Dans quel cas cette procédure est-elle possible ?

Le divorce notaire n’est envisageable que dans le cas d’un divorce par consentement mutuel : les deux époux doivent être d’accord pour se séparer, et cela exclut donc naturellement les divorces pour d’autres motifs (par exemple divorce pour faute) ; ils doivent également être d’accord sur les modalités pratiques du divorce (séparation des biens, garde des enfants le cas échéant, prestation compensatoire si elle applicable) ; il ne faut pas que l’un des époux soit l’objet d’une mesure de protection (curatelle) ; enfin il ne faut pas qu’un enfant mineur du couple ait demandé à être entendu (si c’est le cas, seul un juge pourra apprécier ses demandes et en tenir compte dans les modalités de garde). Si toutes ces conditions sont remplies, les futurs ex-époux déterminent les modalités de leur séparation avec l’aide de leurs avocats respectifs (qui doivent être différents) et les consignent dans une convention de divorce.
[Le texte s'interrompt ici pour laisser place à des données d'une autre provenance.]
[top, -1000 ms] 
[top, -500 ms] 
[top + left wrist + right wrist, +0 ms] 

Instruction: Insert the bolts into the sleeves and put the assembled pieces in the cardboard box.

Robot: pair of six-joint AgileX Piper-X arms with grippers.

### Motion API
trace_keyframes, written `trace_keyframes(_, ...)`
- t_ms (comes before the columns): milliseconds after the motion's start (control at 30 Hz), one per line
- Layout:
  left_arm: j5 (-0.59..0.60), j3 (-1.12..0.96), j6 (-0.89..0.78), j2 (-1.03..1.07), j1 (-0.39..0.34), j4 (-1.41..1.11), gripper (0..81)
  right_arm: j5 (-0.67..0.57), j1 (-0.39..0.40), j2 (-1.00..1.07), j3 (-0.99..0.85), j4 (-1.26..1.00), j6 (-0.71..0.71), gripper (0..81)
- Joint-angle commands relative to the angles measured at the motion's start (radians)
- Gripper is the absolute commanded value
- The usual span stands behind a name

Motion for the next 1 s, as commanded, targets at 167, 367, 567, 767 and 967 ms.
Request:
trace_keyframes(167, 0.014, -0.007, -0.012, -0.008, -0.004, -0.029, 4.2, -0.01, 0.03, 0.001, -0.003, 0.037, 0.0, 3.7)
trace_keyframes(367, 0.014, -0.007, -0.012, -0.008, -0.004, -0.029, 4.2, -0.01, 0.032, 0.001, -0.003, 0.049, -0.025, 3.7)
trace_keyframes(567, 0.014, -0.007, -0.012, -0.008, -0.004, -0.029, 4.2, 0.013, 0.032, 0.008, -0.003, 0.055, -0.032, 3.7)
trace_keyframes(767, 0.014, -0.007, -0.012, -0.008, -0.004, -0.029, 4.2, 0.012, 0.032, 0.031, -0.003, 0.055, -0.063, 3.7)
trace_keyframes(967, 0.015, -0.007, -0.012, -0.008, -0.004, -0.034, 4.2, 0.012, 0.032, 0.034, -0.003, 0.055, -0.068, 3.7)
Comment se déroule la procédure ?

Le divorce notaire offre l’avantage de la simplicité et de la rapidité : une fois que les deux époux sont tombés d’accord, ils signent la convention de divorce. Un délai de rétractation de quinze jours est prévu par la loi pour leur permettre de se raviser le cas échéant. En l’absence d’exercice de cette possibilité de rétraction, la convention est déposée devant notaire : il contrôle sa validité et l’enregistre. La convention devient ainsi exécutoire, et la date de son enregistrement est celle de la séparation du couple. Les deux époux sont dès lors déliés de leurs liens juridiques.